Il congelamento degli aiuti internazionali di Trump s'è sentito fino alle prigioni dello Stato islamico in Siria
Il blocco dei fondi ha lasciato senza stipendio le guardie dei campi di detenzione dell’Isis, dove sono detenuti 9.500 combattenti e le loro famiglie. I rischi non calcolati delle decisioni ideologiche sulla sicurezza globale
Il primo ad accorgersi che il congelamento degli aiuti internazionali imposto dall’Amministrazione Trump per 90 giorni – e messo in discussione ieri dopo giorni di licenziamenti, confusione e interventi dei magistrati – ha effetti perversi sulla sicurezza internazionale, oltre che sulle questioni umanitarie, è stato Charles Lister, seguitissimo esperto di Siria. “Il congelamento degli aiuti voluto da Trump – ha scritto martedì su X – ha tagliato gli stipendi di molte guardie dei campi e delle prigioni in cui sono detenuti 9.500 combattenti dello Stato islamico e le loro famiglie, circa 40 mila tra donne e bambini nel nord della Siria. Molti non si sono presentati al lavoro”.
L’assenza dai posti di guardia è stata poi confermata a Politico da due fonti del dipartimento di stato, che si è messo subito in moto per far sì non solo che gli stipendi fossero sbloccati ma che si facesse un’analisi un pochino più dettagliata degli aiuti che è meglio mantenere. Non c’è bisogno di leggere le tante analisi su queste prigioni che circolano nei centri studi per sapere che di fatto questo è un esercito in divenire dello Stato islamico e che un’evasione da parte dei miliziani sarebbe una catastrofe per la Siria – dove ieri il nuovo leader, Ahmed al Sharaa, con un discorso alla nazione ha sciolto le milizie che non appartengono all’esercito regolare – e per tutta la regione. Mentre il dipartimento di stato faceva verifiche e domande, gli uomini delle Forze siriane democratiche, che sono curde, sono andate a fare quel che le guardie con lo stipendio tagliato non stavano facendo, cioè controllare i campi e le prigioni dello Stato islamico, mentre sempre Lister diceva che già da una settimana molte delle organizzazioni finanziate dagli Stati Uniti per la gestione di questi centri di detenzione avevano smesso di funzionare. L’esperto ha anche spiegato che i dipendenti dell’Agenzia per gli aiuti, l’UsAid, e del dipartimento di stato sono “spesso i primi e gli unici che interagiscono con i locali, e spesso è un’interazione positiva”. Come accade in quasi tutto quel che riguarda Donald Trump, l’elemento umano e umanitario non è una priorità, così non soltanto si sospendono gli aiuti che sono di fatto l’unica fonte di sopravvivenza di molte persone, ma si spezzano anche i legami di fiducia che si sono creati con chi questi aiuti li porta. “Non illudetevi – scrive Lister – i terroristi e i nemici dell’America avranno campo libero nei prossimi circa 85 giorni”, fino a quando cioè la revisione non sarà completata.
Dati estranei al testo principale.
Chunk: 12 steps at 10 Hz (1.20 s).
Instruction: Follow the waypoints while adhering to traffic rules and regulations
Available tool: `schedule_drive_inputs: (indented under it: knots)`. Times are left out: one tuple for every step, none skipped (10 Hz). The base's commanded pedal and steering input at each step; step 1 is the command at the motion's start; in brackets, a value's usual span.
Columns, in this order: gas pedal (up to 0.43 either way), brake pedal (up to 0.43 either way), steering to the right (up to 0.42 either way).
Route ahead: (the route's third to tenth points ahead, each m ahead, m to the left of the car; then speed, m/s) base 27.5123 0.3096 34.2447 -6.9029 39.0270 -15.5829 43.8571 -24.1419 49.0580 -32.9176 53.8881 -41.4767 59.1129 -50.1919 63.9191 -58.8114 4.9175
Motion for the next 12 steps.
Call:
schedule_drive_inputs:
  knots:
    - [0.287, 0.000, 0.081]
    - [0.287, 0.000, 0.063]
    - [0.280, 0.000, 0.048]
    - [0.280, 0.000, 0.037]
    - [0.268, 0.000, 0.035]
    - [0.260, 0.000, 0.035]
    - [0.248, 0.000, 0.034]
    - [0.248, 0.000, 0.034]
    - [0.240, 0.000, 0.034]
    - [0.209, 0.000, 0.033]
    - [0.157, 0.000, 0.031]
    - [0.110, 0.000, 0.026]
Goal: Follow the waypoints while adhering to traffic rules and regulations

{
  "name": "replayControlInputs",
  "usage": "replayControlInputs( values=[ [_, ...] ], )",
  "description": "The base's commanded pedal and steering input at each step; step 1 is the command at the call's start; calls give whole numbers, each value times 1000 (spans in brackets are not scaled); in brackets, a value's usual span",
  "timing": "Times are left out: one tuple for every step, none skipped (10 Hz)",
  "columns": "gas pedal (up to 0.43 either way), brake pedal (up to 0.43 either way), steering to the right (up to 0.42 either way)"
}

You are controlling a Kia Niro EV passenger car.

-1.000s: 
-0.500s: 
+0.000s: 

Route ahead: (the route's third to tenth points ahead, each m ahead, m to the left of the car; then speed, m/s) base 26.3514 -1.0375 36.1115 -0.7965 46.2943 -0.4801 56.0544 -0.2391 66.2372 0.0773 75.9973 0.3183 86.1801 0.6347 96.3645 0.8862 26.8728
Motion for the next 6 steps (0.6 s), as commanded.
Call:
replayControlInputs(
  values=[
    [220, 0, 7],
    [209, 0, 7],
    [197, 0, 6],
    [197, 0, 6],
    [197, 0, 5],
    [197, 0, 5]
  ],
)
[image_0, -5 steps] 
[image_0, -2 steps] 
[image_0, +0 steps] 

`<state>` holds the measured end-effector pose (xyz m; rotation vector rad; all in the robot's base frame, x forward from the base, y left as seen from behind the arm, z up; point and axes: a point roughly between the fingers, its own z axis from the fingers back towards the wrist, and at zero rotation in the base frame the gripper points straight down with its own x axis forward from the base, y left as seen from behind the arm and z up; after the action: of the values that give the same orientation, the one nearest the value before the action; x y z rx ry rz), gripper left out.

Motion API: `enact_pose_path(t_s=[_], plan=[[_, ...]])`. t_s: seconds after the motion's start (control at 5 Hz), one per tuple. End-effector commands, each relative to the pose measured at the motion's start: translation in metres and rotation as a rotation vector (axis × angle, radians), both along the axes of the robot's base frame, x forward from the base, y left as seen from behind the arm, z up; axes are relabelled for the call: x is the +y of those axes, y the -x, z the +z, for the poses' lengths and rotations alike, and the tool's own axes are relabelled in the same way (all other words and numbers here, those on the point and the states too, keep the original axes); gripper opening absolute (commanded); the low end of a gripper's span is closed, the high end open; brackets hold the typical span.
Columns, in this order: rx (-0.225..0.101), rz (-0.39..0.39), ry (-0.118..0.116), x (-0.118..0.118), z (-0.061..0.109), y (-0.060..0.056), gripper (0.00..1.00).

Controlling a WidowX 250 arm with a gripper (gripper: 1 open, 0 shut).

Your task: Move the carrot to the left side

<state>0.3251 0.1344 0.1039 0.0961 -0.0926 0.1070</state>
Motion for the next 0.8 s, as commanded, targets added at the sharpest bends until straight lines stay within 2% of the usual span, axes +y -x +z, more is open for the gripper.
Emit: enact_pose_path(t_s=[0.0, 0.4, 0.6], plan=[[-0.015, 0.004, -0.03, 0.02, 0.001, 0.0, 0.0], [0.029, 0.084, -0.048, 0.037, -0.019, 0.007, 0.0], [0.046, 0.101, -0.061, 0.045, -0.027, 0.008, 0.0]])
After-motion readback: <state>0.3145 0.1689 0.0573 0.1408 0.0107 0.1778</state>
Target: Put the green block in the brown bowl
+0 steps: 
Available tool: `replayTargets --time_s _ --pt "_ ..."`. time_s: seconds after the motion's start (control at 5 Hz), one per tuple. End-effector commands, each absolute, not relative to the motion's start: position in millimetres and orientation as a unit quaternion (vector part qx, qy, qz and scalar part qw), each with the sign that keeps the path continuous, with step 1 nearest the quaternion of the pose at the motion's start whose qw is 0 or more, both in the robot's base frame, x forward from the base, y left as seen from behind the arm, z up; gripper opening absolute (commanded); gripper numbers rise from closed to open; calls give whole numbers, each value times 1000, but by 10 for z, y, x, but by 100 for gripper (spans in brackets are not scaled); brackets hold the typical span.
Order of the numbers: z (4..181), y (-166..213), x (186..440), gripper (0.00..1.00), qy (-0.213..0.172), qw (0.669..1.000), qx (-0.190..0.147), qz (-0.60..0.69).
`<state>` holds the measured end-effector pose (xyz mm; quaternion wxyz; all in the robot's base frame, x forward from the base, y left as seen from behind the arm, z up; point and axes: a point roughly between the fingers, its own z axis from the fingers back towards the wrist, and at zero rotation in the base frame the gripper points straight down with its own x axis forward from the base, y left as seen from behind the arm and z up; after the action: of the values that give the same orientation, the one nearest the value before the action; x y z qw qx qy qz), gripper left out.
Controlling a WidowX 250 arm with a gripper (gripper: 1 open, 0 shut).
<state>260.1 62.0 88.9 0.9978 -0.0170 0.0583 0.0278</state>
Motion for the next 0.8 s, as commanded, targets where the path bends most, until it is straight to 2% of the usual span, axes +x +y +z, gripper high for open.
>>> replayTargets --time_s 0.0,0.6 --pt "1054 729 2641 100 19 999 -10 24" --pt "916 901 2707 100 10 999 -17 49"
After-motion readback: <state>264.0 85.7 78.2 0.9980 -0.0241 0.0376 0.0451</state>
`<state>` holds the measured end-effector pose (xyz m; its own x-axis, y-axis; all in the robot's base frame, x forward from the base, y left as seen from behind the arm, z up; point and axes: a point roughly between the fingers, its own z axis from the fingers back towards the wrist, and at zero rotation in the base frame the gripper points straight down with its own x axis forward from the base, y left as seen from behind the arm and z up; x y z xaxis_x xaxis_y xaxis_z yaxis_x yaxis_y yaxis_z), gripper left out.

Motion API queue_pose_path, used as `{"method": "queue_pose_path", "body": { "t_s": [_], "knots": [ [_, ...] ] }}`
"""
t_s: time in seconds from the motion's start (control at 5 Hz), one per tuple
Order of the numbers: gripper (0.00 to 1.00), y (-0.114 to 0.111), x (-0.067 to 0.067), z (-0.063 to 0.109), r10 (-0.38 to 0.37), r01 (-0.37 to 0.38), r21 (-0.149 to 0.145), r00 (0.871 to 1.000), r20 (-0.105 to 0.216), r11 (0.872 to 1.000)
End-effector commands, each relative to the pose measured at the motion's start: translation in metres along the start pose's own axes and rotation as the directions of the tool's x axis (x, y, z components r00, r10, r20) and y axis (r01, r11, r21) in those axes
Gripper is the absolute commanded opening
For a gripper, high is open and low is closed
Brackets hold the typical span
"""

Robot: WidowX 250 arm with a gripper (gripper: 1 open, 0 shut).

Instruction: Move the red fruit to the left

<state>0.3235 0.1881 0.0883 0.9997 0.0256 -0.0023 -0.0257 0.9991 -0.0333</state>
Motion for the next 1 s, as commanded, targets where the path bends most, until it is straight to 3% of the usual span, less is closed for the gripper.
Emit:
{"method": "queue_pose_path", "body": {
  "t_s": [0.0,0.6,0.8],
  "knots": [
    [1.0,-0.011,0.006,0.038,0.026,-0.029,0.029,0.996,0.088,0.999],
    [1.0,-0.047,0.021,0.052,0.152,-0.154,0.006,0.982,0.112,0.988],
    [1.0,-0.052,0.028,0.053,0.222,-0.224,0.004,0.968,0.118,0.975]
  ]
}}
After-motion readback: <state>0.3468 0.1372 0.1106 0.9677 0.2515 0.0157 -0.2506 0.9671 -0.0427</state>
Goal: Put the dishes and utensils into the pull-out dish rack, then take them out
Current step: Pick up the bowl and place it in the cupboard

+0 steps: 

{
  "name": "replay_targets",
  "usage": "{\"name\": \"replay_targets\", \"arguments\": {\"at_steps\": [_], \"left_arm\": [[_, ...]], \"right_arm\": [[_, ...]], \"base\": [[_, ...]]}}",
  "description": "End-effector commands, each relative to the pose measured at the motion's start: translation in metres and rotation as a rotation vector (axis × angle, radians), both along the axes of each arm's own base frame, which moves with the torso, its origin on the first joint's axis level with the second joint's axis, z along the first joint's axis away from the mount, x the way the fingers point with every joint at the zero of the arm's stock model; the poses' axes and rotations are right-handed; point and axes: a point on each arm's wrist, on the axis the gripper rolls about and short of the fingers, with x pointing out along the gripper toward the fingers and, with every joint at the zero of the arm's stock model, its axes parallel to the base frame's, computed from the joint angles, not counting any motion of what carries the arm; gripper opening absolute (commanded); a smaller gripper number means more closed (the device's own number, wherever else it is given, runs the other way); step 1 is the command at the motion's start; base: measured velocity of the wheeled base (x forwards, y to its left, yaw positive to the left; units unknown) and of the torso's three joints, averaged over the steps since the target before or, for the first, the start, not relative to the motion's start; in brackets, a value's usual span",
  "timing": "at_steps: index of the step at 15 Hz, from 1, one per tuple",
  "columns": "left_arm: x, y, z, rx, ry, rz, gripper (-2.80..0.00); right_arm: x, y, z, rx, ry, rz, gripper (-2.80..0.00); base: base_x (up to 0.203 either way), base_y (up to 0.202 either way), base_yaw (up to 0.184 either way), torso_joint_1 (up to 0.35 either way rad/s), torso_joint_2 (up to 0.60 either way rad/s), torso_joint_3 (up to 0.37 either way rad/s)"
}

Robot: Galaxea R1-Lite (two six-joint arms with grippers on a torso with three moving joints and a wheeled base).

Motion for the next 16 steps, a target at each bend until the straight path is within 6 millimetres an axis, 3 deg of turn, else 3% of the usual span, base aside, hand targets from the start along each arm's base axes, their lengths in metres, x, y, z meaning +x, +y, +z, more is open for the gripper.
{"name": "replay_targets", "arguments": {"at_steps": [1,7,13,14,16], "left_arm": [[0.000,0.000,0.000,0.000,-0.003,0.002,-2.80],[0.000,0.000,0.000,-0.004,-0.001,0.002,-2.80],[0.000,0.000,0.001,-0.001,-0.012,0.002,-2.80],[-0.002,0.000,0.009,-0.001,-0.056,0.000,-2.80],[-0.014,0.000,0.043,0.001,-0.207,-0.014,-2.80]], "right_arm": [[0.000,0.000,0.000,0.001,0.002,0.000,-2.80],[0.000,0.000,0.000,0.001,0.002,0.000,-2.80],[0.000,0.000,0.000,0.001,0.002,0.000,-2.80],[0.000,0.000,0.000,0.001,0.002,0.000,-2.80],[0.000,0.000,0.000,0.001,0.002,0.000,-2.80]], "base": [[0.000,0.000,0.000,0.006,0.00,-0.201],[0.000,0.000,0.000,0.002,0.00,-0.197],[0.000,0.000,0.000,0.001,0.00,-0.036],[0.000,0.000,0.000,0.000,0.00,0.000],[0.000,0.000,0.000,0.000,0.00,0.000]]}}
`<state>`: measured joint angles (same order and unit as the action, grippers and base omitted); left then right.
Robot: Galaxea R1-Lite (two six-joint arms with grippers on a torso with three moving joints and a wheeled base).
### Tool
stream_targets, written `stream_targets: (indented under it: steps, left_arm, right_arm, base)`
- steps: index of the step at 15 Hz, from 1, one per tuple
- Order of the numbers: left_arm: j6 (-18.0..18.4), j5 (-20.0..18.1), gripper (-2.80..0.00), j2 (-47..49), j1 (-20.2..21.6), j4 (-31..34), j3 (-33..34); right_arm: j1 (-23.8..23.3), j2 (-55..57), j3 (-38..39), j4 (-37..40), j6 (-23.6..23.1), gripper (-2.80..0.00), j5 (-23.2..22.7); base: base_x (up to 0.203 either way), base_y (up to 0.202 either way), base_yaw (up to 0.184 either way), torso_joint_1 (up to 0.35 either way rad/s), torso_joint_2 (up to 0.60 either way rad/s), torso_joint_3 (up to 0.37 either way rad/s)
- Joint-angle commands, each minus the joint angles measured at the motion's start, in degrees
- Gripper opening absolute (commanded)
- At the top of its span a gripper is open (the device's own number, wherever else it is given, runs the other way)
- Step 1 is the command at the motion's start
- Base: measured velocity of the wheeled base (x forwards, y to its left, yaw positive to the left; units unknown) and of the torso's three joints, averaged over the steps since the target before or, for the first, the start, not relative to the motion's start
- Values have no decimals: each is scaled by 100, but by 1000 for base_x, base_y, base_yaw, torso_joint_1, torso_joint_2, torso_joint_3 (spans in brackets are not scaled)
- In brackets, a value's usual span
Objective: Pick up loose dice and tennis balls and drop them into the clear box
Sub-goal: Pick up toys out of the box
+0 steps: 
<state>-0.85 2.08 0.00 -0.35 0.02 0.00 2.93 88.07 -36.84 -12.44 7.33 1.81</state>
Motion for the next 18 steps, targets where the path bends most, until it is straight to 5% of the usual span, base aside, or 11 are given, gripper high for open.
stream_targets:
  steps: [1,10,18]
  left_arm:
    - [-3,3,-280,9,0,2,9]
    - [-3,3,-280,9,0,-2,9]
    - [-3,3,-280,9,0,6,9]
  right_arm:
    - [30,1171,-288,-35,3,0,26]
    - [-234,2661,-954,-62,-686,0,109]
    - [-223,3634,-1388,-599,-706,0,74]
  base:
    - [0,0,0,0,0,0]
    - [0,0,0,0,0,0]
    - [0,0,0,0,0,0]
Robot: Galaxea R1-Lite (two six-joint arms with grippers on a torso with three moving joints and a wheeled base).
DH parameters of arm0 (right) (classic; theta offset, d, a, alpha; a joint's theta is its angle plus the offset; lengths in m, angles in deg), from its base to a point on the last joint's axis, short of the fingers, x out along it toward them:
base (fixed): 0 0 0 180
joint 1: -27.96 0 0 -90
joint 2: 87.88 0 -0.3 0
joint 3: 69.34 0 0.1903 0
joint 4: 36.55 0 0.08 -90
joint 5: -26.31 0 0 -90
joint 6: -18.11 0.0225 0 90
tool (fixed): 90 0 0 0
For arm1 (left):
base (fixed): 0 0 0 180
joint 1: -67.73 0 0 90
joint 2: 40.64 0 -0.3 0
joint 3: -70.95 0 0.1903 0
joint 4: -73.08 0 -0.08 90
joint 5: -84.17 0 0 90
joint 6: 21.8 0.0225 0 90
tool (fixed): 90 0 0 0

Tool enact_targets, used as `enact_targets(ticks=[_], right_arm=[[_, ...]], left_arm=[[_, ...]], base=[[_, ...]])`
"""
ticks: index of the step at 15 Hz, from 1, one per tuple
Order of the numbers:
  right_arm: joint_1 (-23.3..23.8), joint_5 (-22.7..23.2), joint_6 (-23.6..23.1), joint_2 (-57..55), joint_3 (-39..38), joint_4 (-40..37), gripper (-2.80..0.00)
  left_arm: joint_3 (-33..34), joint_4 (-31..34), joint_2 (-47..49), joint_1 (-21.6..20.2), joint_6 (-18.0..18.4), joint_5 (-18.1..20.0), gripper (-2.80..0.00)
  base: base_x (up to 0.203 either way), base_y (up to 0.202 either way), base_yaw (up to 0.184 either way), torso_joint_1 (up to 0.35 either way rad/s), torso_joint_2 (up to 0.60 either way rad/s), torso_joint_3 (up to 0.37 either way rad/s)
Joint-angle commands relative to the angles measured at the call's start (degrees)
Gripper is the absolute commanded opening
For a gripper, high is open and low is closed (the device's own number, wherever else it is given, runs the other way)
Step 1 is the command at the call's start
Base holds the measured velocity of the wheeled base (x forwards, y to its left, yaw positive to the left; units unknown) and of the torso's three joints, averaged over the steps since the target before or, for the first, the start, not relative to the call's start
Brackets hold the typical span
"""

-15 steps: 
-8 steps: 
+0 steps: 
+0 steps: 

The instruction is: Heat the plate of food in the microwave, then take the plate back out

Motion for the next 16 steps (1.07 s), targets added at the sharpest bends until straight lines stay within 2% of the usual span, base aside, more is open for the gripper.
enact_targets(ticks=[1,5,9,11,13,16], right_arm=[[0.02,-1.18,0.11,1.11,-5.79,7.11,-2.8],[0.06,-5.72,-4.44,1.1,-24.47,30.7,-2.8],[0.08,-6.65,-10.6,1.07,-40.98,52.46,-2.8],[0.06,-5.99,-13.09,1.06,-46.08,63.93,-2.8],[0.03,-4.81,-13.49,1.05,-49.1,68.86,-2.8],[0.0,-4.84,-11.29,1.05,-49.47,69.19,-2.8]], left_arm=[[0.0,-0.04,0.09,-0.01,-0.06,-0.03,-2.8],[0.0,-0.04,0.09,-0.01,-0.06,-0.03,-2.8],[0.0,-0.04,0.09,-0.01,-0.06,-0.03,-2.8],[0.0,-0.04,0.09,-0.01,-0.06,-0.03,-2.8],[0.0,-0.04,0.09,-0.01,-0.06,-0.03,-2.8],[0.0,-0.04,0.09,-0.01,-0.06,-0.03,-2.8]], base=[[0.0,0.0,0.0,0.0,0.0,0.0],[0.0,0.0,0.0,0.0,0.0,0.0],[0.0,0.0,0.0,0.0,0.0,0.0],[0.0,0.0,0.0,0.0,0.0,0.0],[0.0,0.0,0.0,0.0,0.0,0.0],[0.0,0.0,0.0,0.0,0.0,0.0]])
L’emergenza è per fortuna durata poco, non soltanto perché il dipartimento di stato in poche ore ha ripristinato gli stipendi dei civili che lavorano nei campi e nelle prigioni dei terroristi dello Stato islamico. Un giudice federale martedì sera aveva temporaneamente bloccato l’implementazione di questa misura, chiedendo tempo per chiarimenti fino al 3 febbraio, e altre corti a livello statale si stavano attivando per fare lo stesso. Ieri il documento che avviava il congelamento è stato revocato, ma più che l’evidente intento ideologico che colpisce anche i funzionari considerati ostili, ha pesato la confusione, come dimostra il caos nelle prigioni siriane. L’imperativo dell’efficienza, che ricorre in tutto quel che ha detto finora l’Amministrazione Trump, si scontra con la gestione pratica di fondi che, in buona parte del mondo, sono una questione di sopravvivenza.